Hong Kong is one of my most favourite places I’ve been to. It’s been coming up on my newsfeed these days for worrying reasons, unfortunately. Although, I’ve only been a few times, each time it has left a sea of impressions. Whether it’s dense city life, food, people, the outdoors, the hills or the sea, the city hits it out of the park with what it has to offer. Living so close, I should really be making my way there more frequently…. once one can easily travel again of course.
This is in Kashgar, one of my most favourite places I’ve been to. It’s a place of incredible contrasts, it’s technically part of China but culturally and geographically it is closer to Baghdad than it is to Beijing. It is where new China is slowly creeping in to the very old Uyghur parts. It’s been a while since my visit and I wonder how many of the old mud houses have been replaced by the architecture. It was a completely foreign place to me but yet very familiar in a very odd sense.
I like the photo of this man with his dirty clothes and a helmet put comfortably aside as a passenger. I chuckled a bit too when I noticed his fly was open. At first I wasn’t sure if the man was wearing a smile or a frown. Probably neither and just squinting from the wind.

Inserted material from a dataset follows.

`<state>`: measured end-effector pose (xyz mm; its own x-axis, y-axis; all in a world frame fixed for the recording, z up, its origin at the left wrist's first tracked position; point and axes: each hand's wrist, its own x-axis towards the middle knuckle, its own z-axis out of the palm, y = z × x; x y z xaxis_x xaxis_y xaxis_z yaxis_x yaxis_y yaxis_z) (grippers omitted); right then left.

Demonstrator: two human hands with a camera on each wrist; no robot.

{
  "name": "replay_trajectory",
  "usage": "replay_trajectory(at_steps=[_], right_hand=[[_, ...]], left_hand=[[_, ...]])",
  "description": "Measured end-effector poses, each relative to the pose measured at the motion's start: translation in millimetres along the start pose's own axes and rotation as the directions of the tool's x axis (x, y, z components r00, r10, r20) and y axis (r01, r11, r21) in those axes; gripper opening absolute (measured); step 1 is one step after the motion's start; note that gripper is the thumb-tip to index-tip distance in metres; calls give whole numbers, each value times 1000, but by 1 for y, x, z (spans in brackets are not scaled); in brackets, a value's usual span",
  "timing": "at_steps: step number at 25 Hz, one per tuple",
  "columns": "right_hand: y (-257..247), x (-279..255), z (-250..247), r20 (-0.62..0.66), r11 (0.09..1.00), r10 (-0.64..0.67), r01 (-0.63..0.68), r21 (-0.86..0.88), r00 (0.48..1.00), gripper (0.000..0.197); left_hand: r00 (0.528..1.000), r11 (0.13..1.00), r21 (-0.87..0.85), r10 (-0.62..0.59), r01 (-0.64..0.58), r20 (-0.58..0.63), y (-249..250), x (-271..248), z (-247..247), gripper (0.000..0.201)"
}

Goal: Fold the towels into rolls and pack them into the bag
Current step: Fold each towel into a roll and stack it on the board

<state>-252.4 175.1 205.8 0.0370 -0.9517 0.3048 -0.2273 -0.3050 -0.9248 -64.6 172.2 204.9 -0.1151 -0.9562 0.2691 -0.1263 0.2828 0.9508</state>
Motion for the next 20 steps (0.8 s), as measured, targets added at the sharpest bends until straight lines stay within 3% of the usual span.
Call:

As my previous post indicates I’ve quite enjoyed my time in Hong Kong. And that often for me has to do with expectations. I always imagined it to be an overcrowded urban center. So it was quite a pleasant surprise when I got to places like this. Needless to say I stayed for longer than I planned for 🙂
I’ve realized that over the years I’ve become a little less trigger happy for several reasons. I know there are lot of photographers/bloggers whose advice is to keep pushing the shutter button. I can’t say I share the same opinion for various reasons, one of which is probably because I’m terrible at sorting hundreds of my photos afterwards. Still though, occasionally I find myself in a place, like Hong Kong, where I just keep taking photo after photo after photo.
I’ve arrived to the city fairly late and without an accommodation planned for that night and much change in my pocket I made my way to the Chungking Mansions, where I knew I could get an ok bed for the night. It’s by far not the most glamorous place in the world. There is a book based on Chungking Mansions called Ghetto at the Center of the World, which is an indication of what kind of a place it is (though I wouldn’t quite call it a ghetto). I’ve never actually read the book, however it’s on my to read list so feel free to drop me a line about the book if you’ve read it. Anyways, these photos are random shots from my night stroll on my first night in Hong Kong.
This is once again the Gobi desert. This time across the border on the Chinese side. I’ve mentioned in one of my earlier posts how much of a difference that border makes. Sand dunes on the Mongolian side are a challenge to get to and when you do you’re completely alone for what seems like miles and miles. These particular dunes in Dunhuang are a tourist attraction. There’s a bus that takes you to the spot and once you’re there, believe it or not, you pay an entrance fee. I found it completely ridiculous but have folded given the time constraint. Later on my trip I’ve met a number of people who just walked far enough from the “tourist area” and went around the wall/fence to get to the dunes.
Once inside the gates there’s a little oasis with a wealth of activities for tourists to pay for: camels, ATVs etc. You can even rent “sand proof” boots. I felt like the entrance fee had already left a big enough mark on my pocket so I opted for my legs to carry me around. I wanted to get away from the gates as far as possible and see where it’d take me. The dunes were high and even if I thought I knew what was behind each dune I had an idiotic curiosity and urge to see which dune’s higher and what’s behind. En route to the dunes I’ve met 2 Chinese students, and a 70+ year old Dutch traveler on a mission to cover the silk route. The old man was quite a character. He carried his LIDL supermarket plastic bags all over Asia, which he justified as a safety precaution. He thought nobody would rob an old man with a plastic bag. The 2 students gave up quite early but the old man kept following me around the dunes dragging hit plastic bag. He looked exhausted, very out of place but kept going. I tried to convince him to stop but it’s like he was trying to prove something to himself. At some point I thought I should stop before the man collapses, but luckily he went back by himself.